El motivo es que «os produtores da Bretaña francesa que tiñan previsto acudir para explicar o seu xeito de traballar decidiron cancelar a viaxe por prevención, atendendo ás recomendacións do seu país de orixe». En los encuentros, además de con esta delegación francesa, se contaba con la participación de técnicos de la Xunta de Galicia, de la Indicación Xeográfica Protexida Pataca de Galicia y de los respectivos concellos, que ahora quedan emplazados a una nueva fecha que se darán a conocer «unha vez queden pechadas con todos os participantes».

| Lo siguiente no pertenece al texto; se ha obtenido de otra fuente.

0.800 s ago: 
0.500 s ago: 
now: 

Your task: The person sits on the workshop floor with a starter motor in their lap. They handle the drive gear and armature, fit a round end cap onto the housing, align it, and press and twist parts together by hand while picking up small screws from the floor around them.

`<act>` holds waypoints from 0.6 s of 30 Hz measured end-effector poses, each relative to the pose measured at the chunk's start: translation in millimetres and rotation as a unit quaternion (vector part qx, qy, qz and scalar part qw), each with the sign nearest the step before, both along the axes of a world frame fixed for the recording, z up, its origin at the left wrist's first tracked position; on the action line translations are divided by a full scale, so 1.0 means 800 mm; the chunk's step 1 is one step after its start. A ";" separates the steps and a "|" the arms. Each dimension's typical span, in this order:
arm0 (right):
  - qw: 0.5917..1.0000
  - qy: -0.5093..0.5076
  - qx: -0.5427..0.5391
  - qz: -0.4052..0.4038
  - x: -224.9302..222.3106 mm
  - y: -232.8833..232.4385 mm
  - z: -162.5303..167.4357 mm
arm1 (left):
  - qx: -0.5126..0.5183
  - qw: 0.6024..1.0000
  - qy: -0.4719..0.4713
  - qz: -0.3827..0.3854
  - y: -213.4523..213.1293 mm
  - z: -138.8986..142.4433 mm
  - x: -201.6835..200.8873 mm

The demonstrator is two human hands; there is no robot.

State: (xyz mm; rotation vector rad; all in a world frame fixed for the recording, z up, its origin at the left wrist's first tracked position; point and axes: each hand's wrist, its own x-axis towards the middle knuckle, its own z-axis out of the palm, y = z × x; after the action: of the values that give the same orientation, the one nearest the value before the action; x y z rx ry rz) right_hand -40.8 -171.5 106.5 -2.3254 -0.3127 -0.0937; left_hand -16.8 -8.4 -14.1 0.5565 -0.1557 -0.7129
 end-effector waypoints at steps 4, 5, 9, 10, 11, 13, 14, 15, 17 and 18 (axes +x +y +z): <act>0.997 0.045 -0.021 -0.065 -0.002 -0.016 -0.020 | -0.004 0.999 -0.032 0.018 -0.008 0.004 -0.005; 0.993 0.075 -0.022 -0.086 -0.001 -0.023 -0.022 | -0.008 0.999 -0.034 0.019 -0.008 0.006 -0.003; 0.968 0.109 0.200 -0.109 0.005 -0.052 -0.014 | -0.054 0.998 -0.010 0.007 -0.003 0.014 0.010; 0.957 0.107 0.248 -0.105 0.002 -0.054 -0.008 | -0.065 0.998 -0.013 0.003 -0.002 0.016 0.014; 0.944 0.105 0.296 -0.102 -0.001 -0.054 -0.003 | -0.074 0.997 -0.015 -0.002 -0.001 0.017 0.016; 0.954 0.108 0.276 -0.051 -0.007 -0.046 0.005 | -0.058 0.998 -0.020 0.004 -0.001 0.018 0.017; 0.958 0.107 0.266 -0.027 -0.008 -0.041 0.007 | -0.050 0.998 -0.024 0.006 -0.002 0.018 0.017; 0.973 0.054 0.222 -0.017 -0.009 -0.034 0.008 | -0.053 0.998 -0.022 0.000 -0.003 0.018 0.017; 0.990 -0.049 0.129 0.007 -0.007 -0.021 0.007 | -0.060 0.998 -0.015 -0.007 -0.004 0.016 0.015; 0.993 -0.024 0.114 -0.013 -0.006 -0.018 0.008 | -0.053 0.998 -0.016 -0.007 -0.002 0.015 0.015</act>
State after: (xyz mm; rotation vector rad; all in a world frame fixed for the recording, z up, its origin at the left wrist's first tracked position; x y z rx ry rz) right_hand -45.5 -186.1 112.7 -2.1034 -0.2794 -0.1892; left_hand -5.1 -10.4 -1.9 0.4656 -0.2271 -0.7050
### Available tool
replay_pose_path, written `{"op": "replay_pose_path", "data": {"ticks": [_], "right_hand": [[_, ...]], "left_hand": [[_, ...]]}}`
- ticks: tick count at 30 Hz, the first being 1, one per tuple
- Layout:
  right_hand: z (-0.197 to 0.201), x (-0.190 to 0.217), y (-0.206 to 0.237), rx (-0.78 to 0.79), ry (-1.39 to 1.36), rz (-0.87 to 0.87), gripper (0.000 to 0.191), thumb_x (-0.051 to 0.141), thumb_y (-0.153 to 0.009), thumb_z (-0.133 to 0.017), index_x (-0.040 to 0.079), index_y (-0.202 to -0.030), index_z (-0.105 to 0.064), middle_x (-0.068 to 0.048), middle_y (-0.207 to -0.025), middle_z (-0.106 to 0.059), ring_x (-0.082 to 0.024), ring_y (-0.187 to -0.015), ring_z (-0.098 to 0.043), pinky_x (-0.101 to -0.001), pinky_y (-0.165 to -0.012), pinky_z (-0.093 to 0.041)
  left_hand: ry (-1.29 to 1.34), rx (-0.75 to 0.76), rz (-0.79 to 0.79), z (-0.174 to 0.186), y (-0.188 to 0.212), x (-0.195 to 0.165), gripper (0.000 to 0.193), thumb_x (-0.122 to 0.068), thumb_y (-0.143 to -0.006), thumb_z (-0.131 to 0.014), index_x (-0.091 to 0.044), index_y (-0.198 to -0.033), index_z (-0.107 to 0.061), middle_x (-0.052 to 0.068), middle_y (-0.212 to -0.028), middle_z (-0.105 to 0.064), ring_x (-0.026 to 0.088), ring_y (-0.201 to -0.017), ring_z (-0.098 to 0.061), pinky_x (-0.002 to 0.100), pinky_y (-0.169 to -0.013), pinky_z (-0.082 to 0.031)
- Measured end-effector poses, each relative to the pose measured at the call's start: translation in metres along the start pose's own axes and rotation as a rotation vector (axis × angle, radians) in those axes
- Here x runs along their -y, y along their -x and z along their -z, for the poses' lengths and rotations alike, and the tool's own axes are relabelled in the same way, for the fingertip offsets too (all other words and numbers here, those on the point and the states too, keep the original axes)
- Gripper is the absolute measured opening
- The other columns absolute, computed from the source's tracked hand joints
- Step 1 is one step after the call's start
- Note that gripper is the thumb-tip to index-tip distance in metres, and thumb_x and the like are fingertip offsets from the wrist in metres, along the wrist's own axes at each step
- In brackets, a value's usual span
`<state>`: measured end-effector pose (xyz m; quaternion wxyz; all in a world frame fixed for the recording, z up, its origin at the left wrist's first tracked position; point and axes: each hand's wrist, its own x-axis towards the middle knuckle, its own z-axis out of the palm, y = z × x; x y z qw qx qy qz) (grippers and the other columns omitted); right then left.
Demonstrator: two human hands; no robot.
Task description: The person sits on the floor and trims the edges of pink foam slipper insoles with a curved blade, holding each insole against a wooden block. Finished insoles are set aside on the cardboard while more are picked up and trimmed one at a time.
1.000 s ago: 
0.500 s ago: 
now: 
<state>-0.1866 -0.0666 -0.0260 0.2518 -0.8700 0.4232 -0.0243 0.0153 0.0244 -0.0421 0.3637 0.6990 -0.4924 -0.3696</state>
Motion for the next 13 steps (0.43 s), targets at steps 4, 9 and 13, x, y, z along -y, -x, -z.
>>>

En cuanto a la ITB de Berlín (Alemania), una de las ferias más importantes del sector en el mundo, y que debía empezar ayer, tampoco se celebrará. El presidente de Solpor, Jesús Picallo, explica que tenían previsto acudir él y la también directiva de la entidad Alexia Benlloch. «Tiñamos pechados contactos para manter encontros con axencias, turoperadores, prescriptores do noso territorio, tanto do Camiño Xacobeo como do Camiño dos Faros e o sábado enviáronnos un correo que se cancelaba. Incluso xa pagáramos a cota que agora haberá que ver se no la devolven ou como é», explica Picallo, que, como miembro del Clúster de Turismo de Galicia, se ciñe a las recomendaciones expuestas en la reunión de este martes con las consellerías de Cultura e Turismo y Sanidade.
En primer lugar les transmitieron que no hay motivo para la alarma y les informaron las recomendaciones a aplicar en estos casos en los establecimientos turísticos, que son, básicamente, las mismas que para la población en general. Existe un número de información que es el 900 400 116 y, en caso de detectar que alguna persona procedente de zonas de riesgo o que pudiese estar en contacto con algún paciente infectado, que son fiebre, tos, dificultad respiratoria..., lo que conviene es llamar al 061 y no llevarlo directamente a un centro sanitario.
Por lo demás, la situación en la zona es de normalidad. Únicamente el Concello de Coristanco pondrá hoy en espacios públicos dispensadores de gel para desinfectar las manos, mientras que Savelo, la empresa local que los fabrica acumula una avalancha de pedidos.
Leer más: Avalancha
Italia y Corea del Sur son dos países importantes en la afluencia turística
Por el momento el sector turístico de la Costa da Morte está a la expectativa. Parece claro que si esta situación de alarma se prolonga en el tiempo acabará teniendo consecuencias para todos a nivel económico, ya que, al margen de la caída del consumo, un frenazo a los desplazamientos internacionales afectaría de manera directa a la llegada de visitantes. Se da la circunstancia de que Italia, el país de Europa en el que más extendida está la enfermedad en estos momentos, también es lugar de origen de los turistas europeos que llegan a la zona que más ha crecido en los últimos años, mientras que Corea del Sur, otro de los afectados, proporciona el mayor número de obstáculos. Sin embargo, hasta la fecha no se puede hablar de una cancelación masiva de reservas ni nada parecido.